Take from the data every line in which the word "outline" is found.

:: SOURCE MATERIAL ::

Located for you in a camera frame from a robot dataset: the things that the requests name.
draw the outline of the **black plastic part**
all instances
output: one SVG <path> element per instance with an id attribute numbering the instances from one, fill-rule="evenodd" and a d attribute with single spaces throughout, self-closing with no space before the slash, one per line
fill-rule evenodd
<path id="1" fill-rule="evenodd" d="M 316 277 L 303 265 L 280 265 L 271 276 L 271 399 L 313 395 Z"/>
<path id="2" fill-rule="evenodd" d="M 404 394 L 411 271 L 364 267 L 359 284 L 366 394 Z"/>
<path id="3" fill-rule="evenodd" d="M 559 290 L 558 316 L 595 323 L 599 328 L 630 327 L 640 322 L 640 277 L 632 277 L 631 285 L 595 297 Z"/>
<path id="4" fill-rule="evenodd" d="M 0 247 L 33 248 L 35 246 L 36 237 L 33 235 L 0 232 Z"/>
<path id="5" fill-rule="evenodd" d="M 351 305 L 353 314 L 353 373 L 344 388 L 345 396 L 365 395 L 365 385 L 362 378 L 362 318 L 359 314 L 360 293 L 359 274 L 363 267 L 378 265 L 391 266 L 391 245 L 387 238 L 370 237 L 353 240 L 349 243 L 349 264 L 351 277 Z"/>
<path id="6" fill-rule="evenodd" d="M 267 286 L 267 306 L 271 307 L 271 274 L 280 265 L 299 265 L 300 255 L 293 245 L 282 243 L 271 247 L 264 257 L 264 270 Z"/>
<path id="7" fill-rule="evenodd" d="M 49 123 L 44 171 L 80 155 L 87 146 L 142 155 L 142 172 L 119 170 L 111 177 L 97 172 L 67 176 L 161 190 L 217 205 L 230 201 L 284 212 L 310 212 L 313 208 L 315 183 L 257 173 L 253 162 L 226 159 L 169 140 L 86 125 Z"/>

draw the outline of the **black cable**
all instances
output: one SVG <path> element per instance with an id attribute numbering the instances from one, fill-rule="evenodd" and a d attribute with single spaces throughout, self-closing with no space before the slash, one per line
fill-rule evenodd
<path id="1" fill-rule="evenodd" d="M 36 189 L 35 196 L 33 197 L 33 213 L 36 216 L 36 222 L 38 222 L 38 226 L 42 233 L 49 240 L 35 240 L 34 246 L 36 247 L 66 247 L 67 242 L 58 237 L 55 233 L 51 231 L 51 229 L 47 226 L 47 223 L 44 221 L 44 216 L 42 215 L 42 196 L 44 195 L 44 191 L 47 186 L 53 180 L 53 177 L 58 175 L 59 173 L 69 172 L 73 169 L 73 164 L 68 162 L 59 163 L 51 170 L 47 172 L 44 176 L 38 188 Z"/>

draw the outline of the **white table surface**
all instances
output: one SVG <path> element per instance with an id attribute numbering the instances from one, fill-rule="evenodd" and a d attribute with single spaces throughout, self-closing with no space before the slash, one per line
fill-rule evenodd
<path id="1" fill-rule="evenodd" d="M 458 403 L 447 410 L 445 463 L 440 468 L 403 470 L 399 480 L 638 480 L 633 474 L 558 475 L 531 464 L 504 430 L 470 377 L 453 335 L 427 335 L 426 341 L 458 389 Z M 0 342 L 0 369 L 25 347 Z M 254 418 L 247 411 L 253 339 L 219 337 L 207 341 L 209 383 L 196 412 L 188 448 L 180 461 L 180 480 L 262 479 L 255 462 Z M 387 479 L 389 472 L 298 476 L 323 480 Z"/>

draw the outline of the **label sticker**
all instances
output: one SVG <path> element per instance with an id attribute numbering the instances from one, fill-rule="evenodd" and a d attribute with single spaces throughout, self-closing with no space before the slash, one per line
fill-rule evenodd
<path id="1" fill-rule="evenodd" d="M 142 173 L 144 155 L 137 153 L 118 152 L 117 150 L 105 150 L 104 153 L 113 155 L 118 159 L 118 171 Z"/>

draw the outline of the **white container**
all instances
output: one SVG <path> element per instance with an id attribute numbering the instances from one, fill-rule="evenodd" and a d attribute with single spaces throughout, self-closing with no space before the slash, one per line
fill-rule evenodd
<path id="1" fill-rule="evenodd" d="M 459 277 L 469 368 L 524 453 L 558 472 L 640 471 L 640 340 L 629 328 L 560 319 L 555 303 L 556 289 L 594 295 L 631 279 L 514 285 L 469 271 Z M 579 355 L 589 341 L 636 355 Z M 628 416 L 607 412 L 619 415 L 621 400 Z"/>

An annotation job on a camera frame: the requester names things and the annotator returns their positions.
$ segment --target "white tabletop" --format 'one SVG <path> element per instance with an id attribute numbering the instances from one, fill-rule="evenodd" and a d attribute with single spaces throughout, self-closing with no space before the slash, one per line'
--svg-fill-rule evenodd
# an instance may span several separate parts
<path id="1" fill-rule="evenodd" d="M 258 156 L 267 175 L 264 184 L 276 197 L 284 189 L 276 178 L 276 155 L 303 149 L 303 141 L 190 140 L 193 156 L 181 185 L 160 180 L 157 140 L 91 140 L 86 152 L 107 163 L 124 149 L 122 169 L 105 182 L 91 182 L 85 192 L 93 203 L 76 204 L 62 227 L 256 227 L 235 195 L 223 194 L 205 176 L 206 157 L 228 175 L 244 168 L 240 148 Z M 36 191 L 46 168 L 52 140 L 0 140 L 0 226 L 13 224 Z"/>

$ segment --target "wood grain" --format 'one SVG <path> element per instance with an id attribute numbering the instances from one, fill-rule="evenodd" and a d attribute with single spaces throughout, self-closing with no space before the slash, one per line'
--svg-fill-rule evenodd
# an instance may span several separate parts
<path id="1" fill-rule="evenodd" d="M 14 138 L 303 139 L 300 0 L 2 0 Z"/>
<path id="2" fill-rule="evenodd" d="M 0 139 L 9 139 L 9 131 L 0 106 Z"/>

:::

*OUTPUT BELOW*
draw the outline of the **black plastic part**
draw the outline of the **black cable**
draw the outline of the **white table surface**
draw the outline of the **label sticker**
draw the outline of the **white container**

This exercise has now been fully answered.